— What is needed —
Search each line below for "Target", then return the lines where it appears.

— Exercise material —
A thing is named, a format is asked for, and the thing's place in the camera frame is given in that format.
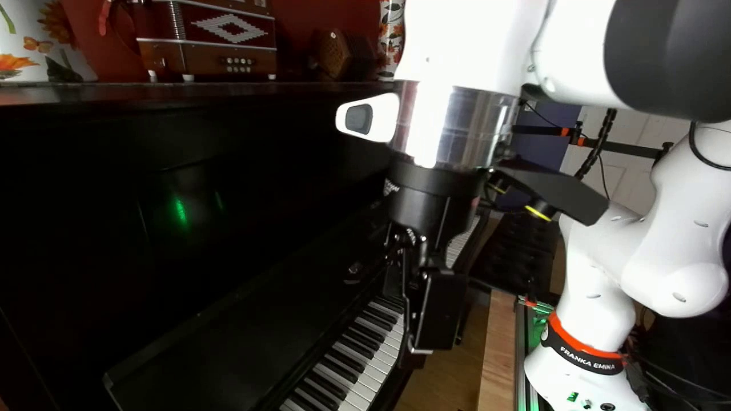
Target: cable
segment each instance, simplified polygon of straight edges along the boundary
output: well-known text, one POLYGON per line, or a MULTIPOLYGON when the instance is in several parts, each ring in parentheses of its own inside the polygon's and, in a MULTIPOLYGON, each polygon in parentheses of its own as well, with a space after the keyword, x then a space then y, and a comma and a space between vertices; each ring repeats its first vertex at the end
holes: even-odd
POLYGON ((597 174, 600 174, 602 195, 605 195, 607 198, 612 198, 612 197, 609 197, 609 189, 607 189, 607 174, 605 174, 605 167, 602 167, 602 157, 600 157, 600 156, 597 156, 597 174))
POLYGON ((697 160, 700 160, 704 164, 708 164, 708 167, 712 167, 712 168, 731 171, 728 164, 717 164, 717 161, 708 160, 708 157, 699 151, 699 145, 697 145, 697 141, 694 141, 694 121, 689 123, 689 129, 687 129, 687 143, 689 143, 692 156, 694 156, 697 160))
POLYGON ((596 145, 589 151, 587 160, 577 167, 577 171, 573 174, 577 181, 581 181, 589 168, 593 167, 593 161, 597 160, 600 151, 602 151, 602 143, 607 141, 609 137, 609 129, 612 129, 612 123, 616 119, 616 110, 607 110, 607 114, 602 117, 602 123, 600 123, 600 129, 597 129, 597 137, 596 137, 596 145))

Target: black piano key
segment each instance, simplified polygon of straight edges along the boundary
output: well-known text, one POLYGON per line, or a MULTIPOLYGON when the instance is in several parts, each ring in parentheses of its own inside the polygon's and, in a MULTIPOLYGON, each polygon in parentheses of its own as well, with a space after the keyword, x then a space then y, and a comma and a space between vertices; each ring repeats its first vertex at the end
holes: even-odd
POLYGON ((369 346, 372 352, 376 352, 380 346, 376 341, 369 341, 367 336, 363 336, 354 329, 347 329, 343 336, 359 341, 360 345, 369 346))
POLYGON ((311 373, 311 374, 305 374, 304 380, 311 380, 313 384, 316 384, 321 390, 326 390, 329 394, 338 398, 340 402, 345 402, 345 398, 347 398, 347 392, 345 392, 340 386, 326 381, 326 380, 323 380, 321 374, 316 374, 316 373, 311 373))
POLYGON ((351 329, 367 336, 369 341, 376 341, 378 345, 386 341, 386 334, 376 334, 359 322, 354 322, 351 329))
POLYGON ((387 322, 390 327, 395 327, 395 322, 398 322, 398 318, 395 318, 393 312, 376 311, 376 309, 372 309, 372 305, 364 305, 363 312, 369 312, 372 318, 378 318, 378 319, 387 322))
POLYGON ((338 411, 338 402, 326 398, 321 390, 316 390, 308 381, 300 381, 296 389, 311 394, 314 402, 319 402, 326 411, 338 411))
POLYGON ((305 411, 319 411, 319 407, 314 407, 311 400, 300 398, 299 392, 292 392, 290 400, 305 411))
POLYGON ((326 365, 329 370, 334 370, 335 374, 340 374, 345 381, 351 381, 351 384, 359 381, 359 374, 356 374, 356 373, 343 368, 340 364, 335 364, 335 361, 330 361, 330 359, 321 359, 319 364, 326 365))
POLYGON ((378 319, 376 316, 372 316, 372 312, 367 312, 367 311, 363 311, 359 318, 367 319, 369 324, 374 324, 374 327, 378 327, 378 329, 383 329, 383 332, 390 332, 390 329, 393 329, 390 322, 383 322, 383 319, 378 319))
POLYGON ((330 356, 330 359, 335 359, 335 361, 340 361, 345 368, 350 368, 351 373, 363 373, 364 370, 364 365, 363 364, 359 364, 359 361, 354 361, 354 359, 350 359, 350 356, 345 356, 343 352, 338 352, 338 349, 329 349, 323 356, 330 356))
POLYGON ((372 349, 367 349, 364 345, 356 342, 356 341, 350 341, 347 336, 343 336, 338 342, 343 342, 345 346, 350 346, 351 352, 364 356, 364 359, 372 359, 372 349))

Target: orange object
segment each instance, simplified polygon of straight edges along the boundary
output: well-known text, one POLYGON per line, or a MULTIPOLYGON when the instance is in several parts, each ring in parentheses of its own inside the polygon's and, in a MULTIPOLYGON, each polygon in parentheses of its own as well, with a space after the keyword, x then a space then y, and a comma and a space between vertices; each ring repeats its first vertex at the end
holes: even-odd
POLYGON ((593 349, 591 345, 584 345, 579 341, 576 341, 564 327, 561 319, 556 319, 556 312, 547 316, 547 327, 576 352, 596 356, 596 359, 607 359, 607 361, 621 361, 624 356, 619 352, 600 352, 593 349))

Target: metal cylinder
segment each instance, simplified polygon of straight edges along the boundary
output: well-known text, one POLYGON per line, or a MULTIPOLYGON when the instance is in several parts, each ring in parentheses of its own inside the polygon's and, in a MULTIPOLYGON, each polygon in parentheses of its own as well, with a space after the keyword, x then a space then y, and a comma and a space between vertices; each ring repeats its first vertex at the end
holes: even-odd
POLYGON ((515 96, 431 82, 400 85, 390 149, 426 168, 489 168, 509 139, 515 96))

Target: green light
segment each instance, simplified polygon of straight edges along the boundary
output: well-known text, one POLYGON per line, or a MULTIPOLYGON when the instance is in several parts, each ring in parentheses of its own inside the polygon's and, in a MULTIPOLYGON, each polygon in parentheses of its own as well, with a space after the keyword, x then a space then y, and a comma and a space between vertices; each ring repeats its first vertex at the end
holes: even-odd
POLYGON ((181 197, 173 197, 173 217, 182 229, 189 229, 189 215, 181 197))

— Task answer —
Target: cable
Target: black piano key
Target: orange object
Target: metal cylinder
Target: green light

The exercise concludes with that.